The actress urged the press to stand up to Trump.
“We need the principled press to hold power to account, to call them on the carpet for every outrage ... We’re going to need them going forward and they’re going to need us to safeguard the truth,” she said of journalists.
Streep, 67, ended her speech by quoting late Carrie Fisher: “As my friend, the dear departed Princess Leia, said to me once, ‘Take your broken heart, make it into art.’”
Viola Davis presented the honour to Streep, who has won eight Golden Globes and 29 nominations.
Davis began her speech by saying Streep “stares” and that’s the first thing one notices about her. She also tilts her head back with a “sly suspicious smile” and “she stares for a long time”, making one think that they have something on their teeth, Davis said amid laughs from the audience and Streep.

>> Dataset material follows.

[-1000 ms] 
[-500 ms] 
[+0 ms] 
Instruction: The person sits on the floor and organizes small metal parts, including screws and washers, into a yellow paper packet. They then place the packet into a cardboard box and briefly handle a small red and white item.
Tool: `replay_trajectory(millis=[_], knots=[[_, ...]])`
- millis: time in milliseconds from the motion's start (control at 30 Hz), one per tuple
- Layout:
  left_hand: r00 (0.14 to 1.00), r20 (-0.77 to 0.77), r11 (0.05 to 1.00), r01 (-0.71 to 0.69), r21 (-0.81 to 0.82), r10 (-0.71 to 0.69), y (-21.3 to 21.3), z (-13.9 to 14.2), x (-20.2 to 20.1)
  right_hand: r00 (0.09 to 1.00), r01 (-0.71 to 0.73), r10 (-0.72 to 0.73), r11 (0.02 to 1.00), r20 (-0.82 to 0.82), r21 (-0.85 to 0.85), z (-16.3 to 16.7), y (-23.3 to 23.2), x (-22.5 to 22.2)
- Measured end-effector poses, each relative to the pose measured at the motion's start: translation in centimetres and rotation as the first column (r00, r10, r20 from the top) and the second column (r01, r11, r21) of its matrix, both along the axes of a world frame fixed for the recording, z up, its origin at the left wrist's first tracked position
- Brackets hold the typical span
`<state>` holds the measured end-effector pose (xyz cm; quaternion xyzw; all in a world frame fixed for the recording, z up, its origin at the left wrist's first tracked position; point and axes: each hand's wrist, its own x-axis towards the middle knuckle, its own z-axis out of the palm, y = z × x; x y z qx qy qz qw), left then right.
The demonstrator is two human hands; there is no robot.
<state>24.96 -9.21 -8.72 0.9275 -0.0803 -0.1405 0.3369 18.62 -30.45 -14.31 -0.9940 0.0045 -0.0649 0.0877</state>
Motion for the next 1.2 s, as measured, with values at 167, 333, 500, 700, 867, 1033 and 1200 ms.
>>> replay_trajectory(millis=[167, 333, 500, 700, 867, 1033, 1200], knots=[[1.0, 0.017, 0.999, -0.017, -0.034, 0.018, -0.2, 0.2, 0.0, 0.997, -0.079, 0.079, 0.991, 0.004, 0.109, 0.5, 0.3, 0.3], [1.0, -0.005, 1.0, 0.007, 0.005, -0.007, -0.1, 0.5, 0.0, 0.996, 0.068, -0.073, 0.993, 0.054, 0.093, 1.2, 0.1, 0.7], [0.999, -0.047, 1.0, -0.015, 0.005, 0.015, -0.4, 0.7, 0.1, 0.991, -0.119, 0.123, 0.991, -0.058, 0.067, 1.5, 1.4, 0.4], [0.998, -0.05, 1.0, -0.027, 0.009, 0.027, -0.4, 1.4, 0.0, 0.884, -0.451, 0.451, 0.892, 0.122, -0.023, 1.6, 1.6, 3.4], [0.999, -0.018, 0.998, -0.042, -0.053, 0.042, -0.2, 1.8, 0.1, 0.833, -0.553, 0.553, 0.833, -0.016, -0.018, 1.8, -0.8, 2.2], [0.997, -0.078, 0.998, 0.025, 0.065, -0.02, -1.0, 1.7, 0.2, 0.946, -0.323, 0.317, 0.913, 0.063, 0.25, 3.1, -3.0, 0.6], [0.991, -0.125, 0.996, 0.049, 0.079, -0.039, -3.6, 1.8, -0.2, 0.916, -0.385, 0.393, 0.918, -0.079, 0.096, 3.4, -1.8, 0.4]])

“Her artistry reminds us of the impact of what it means to be an artist, which is to make us feel less alone. You make me proud to be an artist. You make me feel that what I have in me my body, my face, my age is enough,” Davis said while paying a glowing tribute to her “The Doubt” co-star.
The annual DeMille award honours those with “outstanding contributions to the world of entertainment.”
Previous recipients are Denzel Washington, George Clooney, Woody Allen, Jodie Foster, Morgan Freeman, Robert De Niro, Martin Scorsese, Steven Spielberg and Warren Beatty.